Work to complete - Beginning with the line that holds "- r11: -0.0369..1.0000", copy every remaining line of the listing below exactly, and leave the pictures out.

Input data -

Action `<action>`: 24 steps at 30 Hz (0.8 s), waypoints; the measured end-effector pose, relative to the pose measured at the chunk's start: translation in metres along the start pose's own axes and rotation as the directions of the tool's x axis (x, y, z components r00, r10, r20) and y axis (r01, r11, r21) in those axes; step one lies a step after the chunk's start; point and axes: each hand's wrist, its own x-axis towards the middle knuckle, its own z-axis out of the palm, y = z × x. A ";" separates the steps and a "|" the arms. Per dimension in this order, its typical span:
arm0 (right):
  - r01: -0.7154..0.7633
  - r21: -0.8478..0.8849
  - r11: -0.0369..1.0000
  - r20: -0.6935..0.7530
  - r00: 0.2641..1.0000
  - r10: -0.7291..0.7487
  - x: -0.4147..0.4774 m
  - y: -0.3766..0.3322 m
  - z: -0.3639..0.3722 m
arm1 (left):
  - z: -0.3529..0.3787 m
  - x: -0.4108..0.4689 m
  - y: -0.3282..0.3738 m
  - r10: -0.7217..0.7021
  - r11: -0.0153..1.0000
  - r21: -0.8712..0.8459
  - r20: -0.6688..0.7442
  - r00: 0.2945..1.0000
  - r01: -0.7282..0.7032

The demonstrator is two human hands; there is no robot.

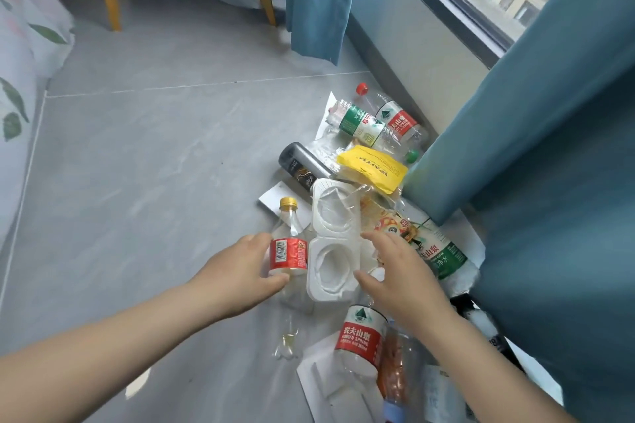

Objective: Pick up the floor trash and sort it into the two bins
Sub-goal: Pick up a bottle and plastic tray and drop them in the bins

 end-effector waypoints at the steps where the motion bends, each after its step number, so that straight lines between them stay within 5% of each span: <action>1: 0.008 -0.017 1.000 -0.002 1.000 -0.008 0.003 0.000 0.000 | 0.001 0.001 -0.001 0.013 1.000 0.007 -0.001 1.000 -0.013; 6: 0.050 -0.124 0.991 -0.010 0.999 -0.052 0.019 0.000 -0.001 | 0.015 0.009 0.001 0.095 0.994 -0.054 -0.011 0.995 -0.096; 13: 0.181 -0.372 0.911 0.104 0.983 -0.152 0.056 -0.003 -0.013 | 0.038 0.016 0.010 0.175 0.971 0.159 0.021 0.984 -0.176; 24: 0.183 -0.172 0.968 0.231 0.963 -0.141 0.043 0.000 0.026 | 0.041 0.014 -0.005 0.131 0.977 0.168 -0.006 0.991 -0.128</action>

Output for this task -
  - r11: -0.0369..1.0000
  - r20: -0.6935..0.7530
  - r00: 0.2641..1.0000
  - r10: -0.7291..0.7487
  - x: -0.4147..0.4774 m
  - y: -0.3766..0.3322 m
  - z: -0.3639..0.3722 m
arm1 (left):
  - z: -0.3529..0.3787 m
  - x: -0.4108..0.4689 m
  - y: -0.3282..0.3738 m
  - r10: -0.7217..0.7021
  - r11: -0.0153..1.0000
  - r21: -0.8712..0.8459
  - r20: -0.6688..0.7442
  - r00: 0.2945..1.0000
  - r01: -0.7282..0.7032

The demonstrator is two human hands; there is no robot.


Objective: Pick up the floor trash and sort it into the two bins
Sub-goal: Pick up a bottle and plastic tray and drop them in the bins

 end-effector waypoints at the steps where the motion bends, each after its step number, so that straight lines between them stay within 5% of each span: <action>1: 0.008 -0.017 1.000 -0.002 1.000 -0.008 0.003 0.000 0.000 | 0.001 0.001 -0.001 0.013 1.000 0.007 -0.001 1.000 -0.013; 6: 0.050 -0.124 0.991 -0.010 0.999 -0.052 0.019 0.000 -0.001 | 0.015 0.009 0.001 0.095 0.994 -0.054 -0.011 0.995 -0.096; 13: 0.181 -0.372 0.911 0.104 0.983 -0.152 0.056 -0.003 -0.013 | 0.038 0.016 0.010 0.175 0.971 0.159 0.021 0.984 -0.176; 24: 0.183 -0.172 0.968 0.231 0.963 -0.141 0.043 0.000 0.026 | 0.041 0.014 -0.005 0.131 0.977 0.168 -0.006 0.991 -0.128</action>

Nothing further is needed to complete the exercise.